**GIVEN RECORDS:**
[Start of section]

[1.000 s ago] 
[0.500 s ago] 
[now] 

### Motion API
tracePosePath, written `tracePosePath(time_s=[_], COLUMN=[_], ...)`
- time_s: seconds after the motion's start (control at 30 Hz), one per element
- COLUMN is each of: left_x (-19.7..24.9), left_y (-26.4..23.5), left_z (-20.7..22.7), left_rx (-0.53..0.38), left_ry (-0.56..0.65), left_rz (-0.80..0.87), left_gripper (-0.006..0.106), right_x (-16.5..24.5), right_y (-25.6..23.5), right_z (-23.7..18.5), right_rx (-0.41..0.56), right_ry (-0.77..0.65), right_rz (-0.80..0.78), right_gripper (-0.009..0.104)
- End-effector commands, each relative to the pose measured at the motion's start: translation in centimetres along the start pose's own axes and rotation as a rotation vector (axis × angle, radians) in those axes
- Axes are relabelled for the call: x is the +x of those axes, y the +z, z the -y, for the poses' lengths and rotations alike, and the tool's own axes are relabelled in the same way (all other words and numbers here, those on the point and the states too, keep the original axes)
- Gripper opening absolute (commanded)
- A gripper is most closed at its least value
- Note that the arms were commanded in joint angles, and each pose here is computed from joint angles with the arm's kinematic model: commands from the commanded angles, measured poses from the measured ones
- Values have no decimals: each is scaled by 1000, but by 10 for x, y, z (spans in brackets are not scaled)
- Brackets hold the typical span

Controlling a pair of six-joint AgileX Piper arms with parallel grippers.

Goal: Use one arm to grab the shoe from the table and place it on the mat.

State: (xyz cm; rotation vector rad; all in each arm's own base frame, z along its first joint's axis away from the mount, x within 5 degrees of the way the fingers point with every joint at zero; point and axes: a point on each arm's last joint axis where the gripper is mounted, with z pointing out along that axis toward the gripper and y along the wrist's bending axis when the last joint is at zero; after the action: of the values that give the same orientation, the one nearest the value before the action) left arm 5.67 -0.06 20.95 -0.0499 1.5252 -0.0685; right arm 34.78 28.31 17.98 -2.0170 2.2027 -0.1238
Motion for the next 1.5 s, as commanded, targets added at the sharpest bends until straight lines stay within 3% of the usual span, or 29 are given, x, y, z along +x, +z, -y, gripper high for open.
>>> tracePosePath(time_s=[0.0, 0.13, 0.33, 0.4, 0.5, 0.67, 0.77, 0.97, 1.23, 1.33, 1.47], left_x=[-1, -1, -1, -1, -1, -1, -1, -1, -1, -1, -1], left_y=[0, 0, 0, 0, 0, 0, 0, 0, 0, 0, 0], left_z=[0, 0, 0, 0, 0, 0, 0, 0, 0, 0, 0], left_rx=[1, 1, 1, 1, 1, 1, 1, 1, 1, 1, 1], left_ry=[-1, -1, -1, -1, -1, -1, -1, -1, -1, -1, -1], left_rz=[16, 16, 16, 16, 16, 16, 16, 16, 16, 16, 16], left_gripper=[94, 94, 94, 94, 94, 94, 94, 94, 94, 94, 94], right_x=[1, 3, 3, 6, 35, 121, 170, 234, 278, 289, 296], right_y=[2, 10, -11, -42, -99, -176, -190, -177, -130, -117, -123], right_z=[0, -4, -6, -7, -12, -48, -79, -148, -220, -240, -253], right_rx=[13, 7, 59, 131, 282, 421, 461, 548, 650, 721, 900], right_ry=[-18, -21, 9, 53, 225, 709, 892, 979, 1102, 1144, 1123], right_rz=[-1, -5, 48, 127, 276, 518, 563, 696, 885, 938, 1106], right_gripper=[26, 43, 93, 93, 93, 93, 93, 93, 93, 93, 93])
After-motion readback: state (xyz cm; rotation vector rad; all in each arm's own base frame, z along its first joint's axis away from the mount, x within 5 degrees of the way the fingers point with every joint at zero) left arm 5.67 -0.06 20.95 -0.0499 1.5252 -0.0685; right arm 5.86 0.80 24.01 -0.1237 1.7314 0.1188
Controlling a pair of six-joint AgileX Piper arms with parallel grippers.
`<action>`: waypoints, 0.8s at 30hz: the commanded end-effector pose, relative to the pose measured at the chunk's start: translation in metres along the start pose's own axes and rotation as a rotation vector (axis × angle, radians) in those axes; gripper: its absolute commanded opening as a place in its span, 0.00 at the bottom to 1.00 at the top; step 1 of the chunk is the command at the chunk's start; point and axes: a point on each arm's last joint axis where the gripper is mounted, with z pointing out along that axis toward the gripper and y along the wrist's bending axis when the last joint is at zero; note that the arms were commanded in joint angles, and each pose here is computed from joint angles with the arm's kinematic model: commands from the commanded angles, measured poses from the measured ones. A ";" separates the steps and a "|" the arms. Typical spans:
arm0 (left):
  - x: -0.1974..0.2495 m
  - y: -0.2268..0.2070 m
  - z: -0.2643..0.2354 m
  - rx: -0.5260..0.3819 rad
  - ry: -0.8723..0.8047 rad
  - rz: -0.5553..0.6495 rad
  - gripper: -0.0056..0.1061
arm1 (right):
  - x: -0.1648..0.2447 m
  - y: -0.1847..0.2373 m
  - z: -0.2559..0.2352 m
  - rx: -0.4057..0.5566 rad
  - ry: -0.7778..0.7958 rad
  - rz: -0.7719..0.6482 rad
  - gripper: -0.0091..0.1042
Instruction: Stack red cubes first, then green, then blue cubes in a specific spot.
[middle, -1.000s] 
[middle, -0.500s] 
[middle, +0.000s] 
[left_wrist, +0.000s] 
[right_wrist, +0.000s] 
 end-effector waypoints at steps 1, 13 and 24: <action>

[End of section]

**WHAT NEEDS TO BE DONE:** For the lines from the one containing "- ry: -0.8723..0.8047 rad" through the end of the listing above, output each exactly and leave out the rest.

**SOLUTION TO THIS EXERCISE:**
  - ry: -0.8723..0.8047 rad
  - rz: -0.5553..0.6495 rad
  - gripper: -0.0056..0.1061
arm1 (right):
  - x: -0.1648..0.2447 m
  - y: -0.1847..0.2373 m
  - z: -0.2559..0.2352 m
  - rx: -0.4057..0.5566 rad
  - ry: -0.7778..0.7958 rad
  - rz: -0.7719..0.6482 rad
  - gripper: -0.0091..0.1042
Instruction: Stack red cubes first, then green, then blue cubes in a specific spot.
[middle, -1.000s] 
[middle, -0.500s] 
[middle, +0.000s] 
[left_wrist, +0.000s] 
[right_wrist, +0.000s] 
 end-effector waypoints at steps 1, 13 and 24: <action>

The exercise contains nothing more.